EXERCISE BRIEF:
The expected output is every line of the data exactly as shown, minus the images.

GIVEN DATA:
***

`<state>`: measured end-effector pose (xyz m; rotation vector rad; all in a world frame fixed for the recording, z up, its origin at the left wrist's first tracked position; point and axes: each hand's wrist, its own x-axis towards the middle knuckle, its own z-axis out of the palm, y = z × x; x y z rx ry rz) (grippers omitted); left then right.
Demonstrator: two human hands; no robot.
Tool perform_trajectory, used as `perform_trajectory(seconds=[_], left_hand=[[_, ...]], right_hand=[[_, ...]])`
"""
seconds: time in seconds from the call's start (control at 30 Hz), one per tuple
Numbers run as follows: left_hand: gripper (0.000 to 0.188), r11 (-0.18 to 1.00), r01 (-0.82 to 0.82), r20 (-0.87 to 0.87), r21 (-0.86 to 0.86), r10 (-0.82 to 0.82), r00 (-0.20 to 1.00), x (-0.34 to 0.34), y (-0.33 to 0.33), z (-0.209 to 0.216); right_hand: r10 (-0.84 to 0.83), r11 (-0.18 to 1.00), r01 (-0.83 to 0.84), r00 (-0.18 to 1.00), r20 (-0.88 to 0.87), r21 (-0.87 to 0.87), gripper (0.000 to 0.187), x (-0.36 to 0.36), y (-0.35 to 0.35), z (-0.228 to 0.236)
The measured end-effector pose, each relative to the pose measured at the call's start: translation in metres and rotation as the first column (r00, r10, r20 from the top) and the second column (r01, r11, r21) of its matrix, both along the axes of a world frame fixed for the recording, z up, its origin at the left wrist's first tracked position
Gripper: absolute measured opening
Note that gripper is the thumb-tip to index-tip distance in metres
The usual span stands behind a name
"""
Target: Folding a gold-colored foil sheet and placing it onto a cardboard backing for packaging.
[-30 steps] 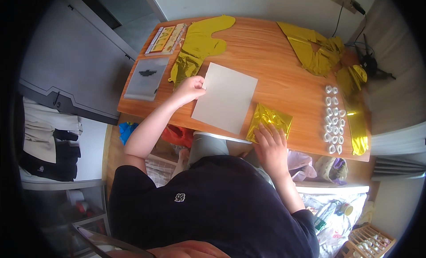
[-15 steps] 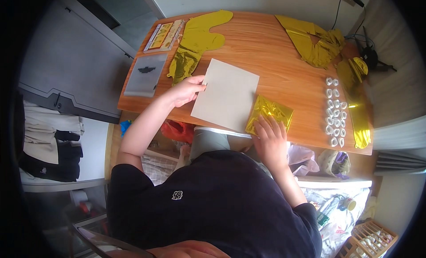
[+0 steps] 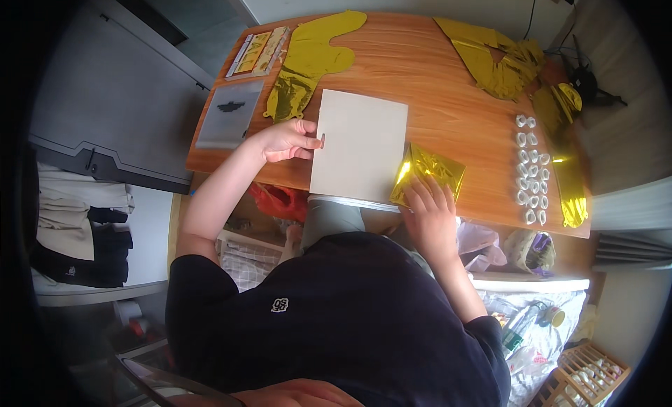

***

RESPONSE BOX:
`<state>`: measured end-effector pose (xyz m; rotation vector rad; all in a world frame fixed for the recording, z up, its origin at the left wrist's first tracked position; point and axes: each hand's wrist, its own x-axis towards the middle knuckle, its own z-axis out of the palm, y = z × x; x y z rx ry rz) (grippers omitted); left then right.
Demonstrator: two human hands; no robot.
Tool perform_trajectory, used as `perform_trajectory(seconds=[_], left_hand=[[_, ...]], right_hand=[[_, ...]])`
"""
seconds: time in seconds from the call's start (control at 30 Hz), one per tuple
Numbers run as follows: left_hand: gripper (0.000 to 0.188), r11 (-0.18 to 1.00), r01 (-0.82 to 0.82), r20 (-0.87 to 0.87), r21 (-0.86 to 0.86), r10 (-0.82 to 0.82), r00 (-0.20 to 1.00), x (-0.34 to 0.34), y (-0.33 to 0.33), z (-0.209 to 0.216); right_hand: r10 (-0.84 to 0.83), r11 (-0.18 to 1.00), r01 (-0.83 to 0.84), r00 (-0.18 to 1.00), r20 (-0.88 to 0.87), r21 (-0.87 to 0.87), gripper (0.000 to 0.187), x (-0.36 to 0.36), y (-0.35 to 0.35), z (-0.228 to 0.236)
The measured end-effector pose, each relative to the pose measured at the call's start: translation in metres and rotation as the first column (r00, r10, r20 from the top) and the second column (r01, r11, r21) of its matrix, both along the axes of a world frame fixed for the recording, z up, its origin at the left wrist's first tracked position
Gripper: absolute measured opening
Note that gripper is the thumb-tip to index-tip distance in metres
The usual span stands behind a name
"""
Target: Folding a gold-colored foil sheet and placing it onto a cardboard backing for packaging.
[-30 steps] 
[-15 steps] 
[+0 steps] 

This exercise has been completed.